(Real Simple) -- Michelle Slatalla helps you navigate uncomfortable conversations and how to politely correct friends or relatives when they're wrong.
Q. Is it impolite to correct friends or relatives when they're wrong?
A. If you're going to point out someone's errors -- whether he or she is a childhood confidant, your second cousin, or (ahem) a prospective spouse who might one day be in a position to write a column referring to the incident -- you should proceed with caution.
That's because even when you're acting with the best of intentions, no one enjoys being corrected.
This is something that a certain man should have considered when he took me out on our first date. It was 1986. We were just getting acquainted over dinner. I was telling him about my aunt who lives in Massachusetts, when he interrupted.
"It's Massachu-setts," he said.
"I know," I said.
"You're supposed to pronounce it Massachu-setts," he said.
I stared at him blankly.
"You said Massachu-sess," he helpfully explained.
Reader, I married him anyway. But I never forgot being corrected -- and your pal or loved one might not, either. So before you fact-check someone, consider the stakes. How important is it that this error be addressed?
In general, when the mistake is of little consequence and speaking up will cause embarrassment, I suggest you keep quiet. So your girlfriend Jessica will continue to think expresso is the name of a popular Italian beverage. That's OK. It's better than mortifying her at a dinner party.
However, if the error could cause a real problem, gently offer a fix. Say someone gives incorrect driving directions in your presence. Don't stay silent; Google the route on your cell phone, cheerfully explaining, "Hey, I've heard about a great shortcut you could try."
In other situations, you'll need to be more direct. For example, if you believe that a grammatical foible will prevent your friend, Mrs. Malaprop, from landing a new job or an important client, offer your assistance. Say something like "I've always heard the word pronounced reh-zuh-may."
Use a mild, nonconfrontational tone that almost makes it sound as if you're questioning the quirks of the English language rather than your friend's intelligence.
Likewise, speak up if it would be irresponsible to withhold a correction.
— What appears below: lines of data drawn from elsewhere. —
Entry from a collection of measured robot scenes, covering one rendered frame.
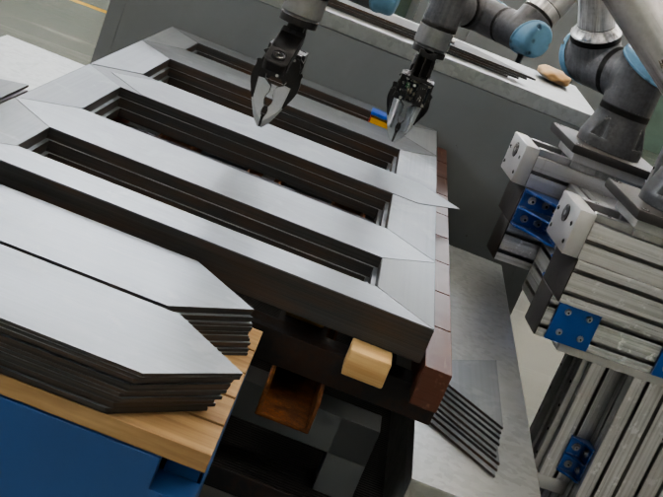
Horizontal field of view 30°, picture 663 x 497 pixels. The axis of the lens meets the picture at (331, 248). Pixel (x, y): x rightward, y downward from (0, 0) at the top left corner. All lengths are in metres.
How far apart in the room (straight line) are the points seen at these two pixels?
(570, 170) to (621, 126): 0.14
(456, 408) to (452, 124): 1.44
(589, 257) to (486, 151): 1.00
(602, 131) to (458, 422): 1.08
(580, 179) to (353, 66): 0.75
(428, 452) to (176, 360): 0.57
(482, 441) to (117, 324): 0.70
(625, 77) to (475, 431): 1.14
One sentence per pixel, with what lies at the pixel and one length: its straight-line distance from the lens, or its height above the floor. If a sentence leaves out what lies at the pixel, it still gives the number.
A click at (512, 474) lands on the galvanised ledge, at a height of 0.68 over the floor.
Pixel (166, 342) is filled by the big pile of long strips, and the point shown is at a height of 0.85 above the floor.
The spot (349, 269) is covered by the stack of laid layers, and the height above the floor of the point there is 0.83.
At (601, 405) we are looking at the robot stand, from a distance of 2.73.
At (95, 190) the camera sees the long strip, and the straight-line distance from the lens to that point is 1.75.
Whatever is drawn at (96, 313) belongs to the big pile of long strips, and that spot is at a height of 0.85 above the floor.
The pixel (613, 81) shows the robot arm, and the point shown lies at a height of 1.18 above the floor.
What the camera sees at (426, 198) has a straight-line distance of 2.43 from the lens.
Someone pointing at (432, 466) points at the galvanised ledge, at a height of 0.68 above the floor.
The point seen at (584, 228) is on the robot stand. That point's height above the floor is 0.96.
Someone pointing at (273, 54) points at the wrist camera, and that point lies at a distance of 2.17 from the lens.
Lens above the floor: 1.40
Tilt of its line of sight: 16 degrees down
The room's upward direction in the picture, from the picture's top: 22 degrees clockwise
Case in point: If one friend offers bogus health advice to another, chime in. Say firmly, "My understanding is that you should never use a prescription off-label without checking with your physician first. Have you already done that?
Finally, if you have a friend who makes the same error all the time and it drives you insane, go ahead and say something. But be subtle, and phrase the correction as a question: "Isn't Mary 49, not 50?"
That allows your chum to say, "Oh, you know, you're right," as if she had come to that conclusion on her own.